Posters festooned Agnes Garfield’s bedroom walls: brooding vampires with greasy hair, mono-browed werewolves, Harry-Bloody-Potter. . . Then there were a few for books that looked as if they’d been lifted from the local Waterstones: The Night Circus, Golden Compass, Witchfire, Narnia. . . One wall was completely given over to bookshelves stuffed full of paperbacks, the occasional hardback sticking out like a tombstone.

The window was open a crack, letting in the scent of freshly mown grass and the smoky promise of a back-garden barbecue from somewhere nearby. Agnes’s room was at the back of the house, with a view out over the rooftops towards the sprawling housing estates of Danestone on one side, and rolling countryside on the other. Fields of violent-yellow rapeseed shone like burnished gold in the evening light.

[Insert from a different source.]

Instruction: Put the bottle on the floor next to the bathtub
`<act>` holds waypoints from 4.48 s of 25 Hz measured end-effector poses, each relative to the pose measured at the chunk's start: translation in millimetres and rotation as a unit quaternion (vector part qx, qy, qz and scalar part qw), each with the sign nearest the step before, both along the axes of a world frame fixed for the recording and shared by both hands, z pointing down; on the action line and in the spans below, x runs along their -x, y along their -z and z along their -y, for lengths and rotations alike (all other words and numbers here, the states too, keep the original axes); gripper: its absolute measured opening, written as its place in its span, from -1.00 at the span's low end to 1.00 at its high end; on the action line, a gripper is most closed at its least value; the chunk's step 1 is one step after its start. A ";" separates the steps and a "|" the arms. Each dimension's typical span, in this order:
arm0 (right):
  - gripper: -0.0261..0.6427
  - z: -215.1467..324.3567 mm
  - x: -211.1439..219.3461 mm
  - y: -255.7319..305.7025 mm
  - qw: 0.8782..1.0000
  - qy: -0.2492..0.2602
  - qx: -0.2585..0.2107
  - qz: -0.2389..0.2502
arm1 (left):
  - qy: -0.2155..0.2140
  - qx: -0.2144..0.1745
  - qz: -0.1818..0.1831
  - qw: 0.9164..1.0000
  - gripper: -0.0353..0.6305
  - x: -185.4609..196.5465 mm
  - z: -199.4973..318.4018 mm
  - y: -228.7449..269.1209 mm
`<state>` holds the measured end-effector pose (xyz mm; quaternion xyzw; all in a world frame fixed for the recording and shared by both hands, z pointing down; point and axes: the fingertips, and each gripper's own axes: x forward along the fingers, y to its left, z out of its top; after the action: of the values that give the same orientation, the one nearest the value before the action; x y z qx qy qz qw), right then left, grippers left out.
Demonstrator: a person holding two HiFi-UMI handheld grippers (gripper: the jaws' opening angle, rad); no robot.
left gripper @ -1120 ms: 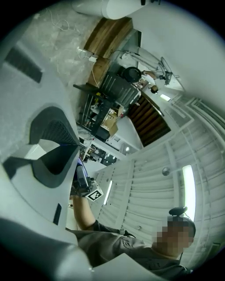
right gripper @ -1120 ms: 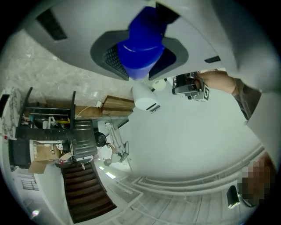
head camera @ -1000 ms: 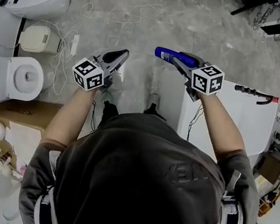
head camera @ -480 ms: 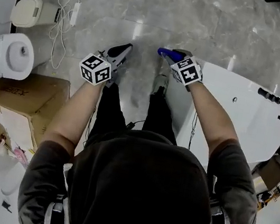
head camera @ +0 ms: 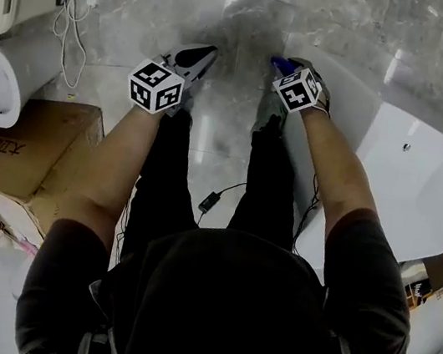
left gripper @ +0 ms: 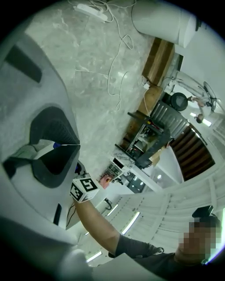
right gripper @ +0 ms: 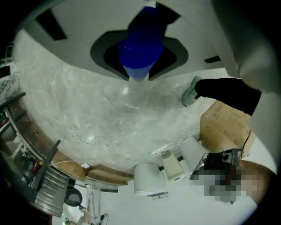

Logan stepped back. The computer desk in the window recess didn’t have a single piece of clutter or dust on it. ‘And they haven’t been in touch at all? ’

Agnes’s mum stuck her chin out. ‘If they had, we’d have said something! Think we kicked up all this fuss trying to get you to do something because we thought it would be fun? ’

‘Girls that age . . . well, they’re not girls any more, are they? Eighteen years old: they’re adults.’

‘Our Agnes would never run away from home. She loves us. She’s safe here. She knows that.’ The yellowed fingers pecked at her hair, like jaundiced crows going after roadkill. ‘It’s that bloody Anthony Chung. He’s done this. Abducted her. I said so, last time you were round, but you didn’t do anything about it, did you? Bloody police. . .’

DS Chalmers patted her on the shoulder. ‘We’re going to do everything we can, Mrs Garfield.’

Agnes’s mother scowled at her. ‘Don’t you patronize me. If you’d taken us seriously and done something in the first—’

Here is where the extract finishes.